Task: The output must match the lines from the first line of the listing below through the line holding "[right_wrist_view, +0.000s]" exactly and must contain no pictures.

Records for the exercise:
Start of Block

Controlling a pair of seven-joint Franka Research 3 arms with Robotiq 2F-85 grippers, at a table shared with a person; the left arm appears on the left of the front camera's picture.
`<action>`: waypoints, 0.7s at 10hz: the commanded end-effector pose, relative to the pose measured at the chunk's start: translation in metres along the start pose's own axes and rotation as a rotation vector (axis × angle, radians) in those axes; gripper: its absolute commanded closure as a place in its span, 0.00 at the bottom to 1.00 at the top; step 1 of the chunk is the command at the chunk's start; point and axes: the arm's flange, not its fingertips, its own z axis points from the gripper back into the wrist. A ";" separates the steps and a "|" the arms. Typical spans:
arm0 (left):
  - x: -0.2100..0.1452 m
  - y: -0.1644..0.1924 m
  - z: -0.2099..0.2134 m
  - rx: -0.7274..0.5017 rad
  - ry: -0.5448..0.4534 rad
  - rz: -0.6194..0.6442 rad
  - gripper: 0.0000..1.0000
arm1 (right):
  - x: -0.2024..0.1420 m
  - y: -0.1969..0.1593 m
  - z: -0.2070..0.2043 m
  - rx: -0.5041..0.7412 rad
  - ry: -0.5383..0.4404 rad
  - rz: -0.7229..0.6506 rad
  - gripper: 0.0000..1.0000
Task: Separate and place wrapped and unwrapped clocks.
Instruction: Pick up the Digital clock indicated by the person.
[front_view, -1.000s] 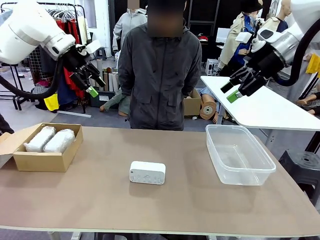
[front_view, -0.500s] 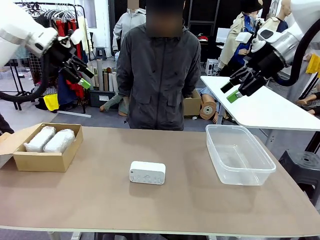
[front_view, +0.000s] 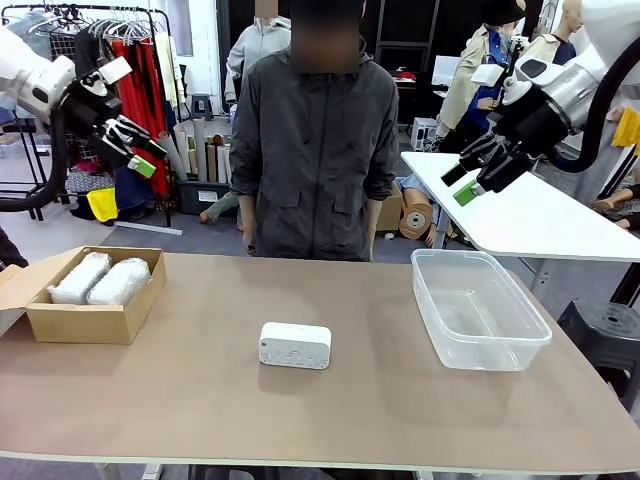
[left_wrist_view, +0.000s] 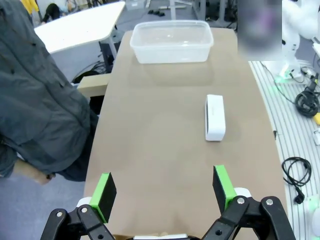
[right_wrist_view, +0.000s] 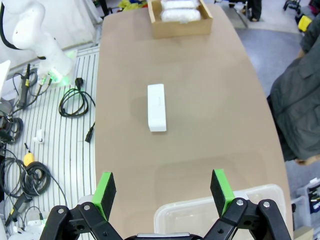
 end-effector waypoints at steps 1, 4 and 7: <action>-0.003 0.004 0.005 -0.011 -0.043 0.019 0.00 | 0.000 0.002 -0.002 -0.015 -0.009 0.003 0.00; 0.000 0.000 0.000 0.000 0.000 0.000 0.00 | 0.000 0.002 -0.002 -0.015 -0.009 0.003 0.00; 0.000 0.000 0.000 0.000 0.000 0.000 0.00 | 0.000 0.002 -0.002 -0.015 -0.009 0.003 0.00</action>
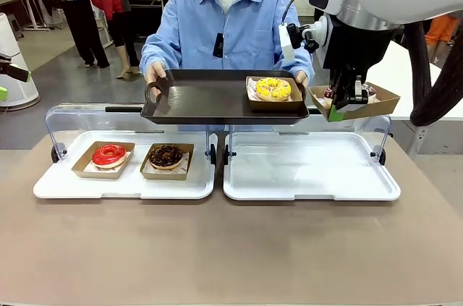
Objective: Provide the desired donut to the person.
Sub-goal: Place the picked Paper togo box onto the Handle tray extended by the person.
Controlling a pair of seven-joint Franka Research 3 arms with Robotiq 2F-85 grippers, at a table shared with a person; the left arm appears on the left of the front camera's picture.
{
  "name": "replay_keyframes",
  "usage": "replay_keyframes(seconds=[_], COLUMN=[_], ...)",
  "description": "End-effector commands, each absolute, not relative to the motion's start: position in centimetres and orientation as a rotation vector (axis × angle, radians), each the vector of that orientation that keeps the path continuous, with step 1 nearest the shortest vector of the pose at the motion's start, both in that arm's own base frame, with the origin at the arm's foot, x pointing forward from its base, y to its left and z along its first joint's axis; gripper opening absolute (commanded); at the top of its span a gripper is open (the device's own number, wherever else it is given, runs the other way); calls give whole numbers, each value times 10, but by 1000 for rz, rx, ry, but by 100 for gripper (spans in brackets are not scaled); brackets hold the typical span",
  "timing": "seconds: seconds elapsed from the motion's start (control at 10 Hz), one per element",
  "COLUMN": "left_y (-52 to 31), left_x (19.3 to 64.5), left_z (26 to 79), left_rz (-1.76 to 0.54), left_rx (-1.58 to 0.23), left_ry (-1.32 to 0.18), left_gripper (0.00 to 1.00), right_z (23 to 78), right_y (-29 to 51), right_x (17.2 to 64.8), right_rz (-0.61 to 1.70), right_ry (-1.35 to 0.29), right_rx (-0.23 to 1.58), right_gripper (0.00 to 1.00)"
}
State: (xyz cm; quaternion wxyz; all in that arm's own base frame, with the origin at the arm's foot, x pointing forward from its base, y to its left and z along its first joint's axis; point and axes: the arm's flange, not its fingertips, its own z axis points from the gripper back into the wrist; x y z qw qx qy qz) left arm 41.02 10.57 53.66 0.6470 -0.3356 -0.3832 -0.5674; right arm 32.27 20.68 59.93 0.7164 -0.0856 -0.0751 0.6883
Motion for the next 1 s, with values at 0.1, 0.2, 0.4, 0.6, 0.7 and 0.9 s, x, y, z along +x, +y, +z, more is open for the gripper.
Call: replay_keyframes(seconds=[0.1,0.2,0.4,0.6,0.7,0.9], left_y=[107,107,107,107,107,107], left_x=[409,409,409,409,409,409], left_z=[538,538,538,538,538,538], left_rz=[-1293,-1293,-1293,-1293,-1293,-1293], left_rx=[-767,-767,-767,-767,-767,-767], left_ry=[-876,-876,-876,-876,-876,-876], left_gripper=[100,100,100,100,100,100], right_z=[619,634,659,666,668,663], right_y=[240,262,308,344,357,372], right_x=[344,354,382,416,433,467], right_rz=[1539,1555,1606,1635,1644,1609], right_ry=[-159,-162,-176,-195,-250,-379], right_rx=[-272,-326,-372,-340,-310,-225], right_gripper=[2,2,2,2,2,2])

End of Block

Result of this exercise:
Controlling a pair of seven-joint Franka Research 3 arms with Robotiq 2F-85 grippers, at a table shared with a person; the left arm appears on the left of the front camera's picture.
`<action>`: waypoints, 0.7s at 10hz: the commanded end-effector pose, relative to the pose measured at the chunk's start: translation in metres along the start pose's own axes and rotation as a rotation vector (axis × angle, radians) in those axes; gripper: its absolute commanded closure as a place in its span, 0.00 at the bottom to 1.00 at the top; step 1 of the chunk is the command at the chunk's start; point and axes: the arm's flange, not its fingertips, its own z axis points from the gripper back into the wrist. A ";" separates the steps and a "|" the arms. Typical spans:
arm0 (left):
  - x: -0.2100..0.1452 m
  - y: -0.1644..0.1924 m
  - z: -0.2099..0.2134 m
  - rx: -0.7274..0.5017 rad
  - ry: -0.5448..0.4534 rad
  - rz: -0.6194..0.6442 rad
  - gripper: 0.0000..1.0000
arm1 (right):
  - x: -0.2024..0.1420 m
  - y: -0.1969..0.1593 m
  - z: -0.2070..0.2043 m
  - rx: -0.5041..0.7412 rad
  - ry: -0.5383..0.4404 rad
  - rz: -0.7229..0.6506 rad
  - gripper: 0.0000..1.0000
Task: Separate and place wrapped and unwrapped clocks.
Instruction: Pick up the Digital clock indicated by the person.
[front_view, -1.000s] 
[front_view, -0.500s] 
[front_view, +0.000s] 
[left_wrist_view, +0.000s] 
[right_wrist_view, +0.000s] 

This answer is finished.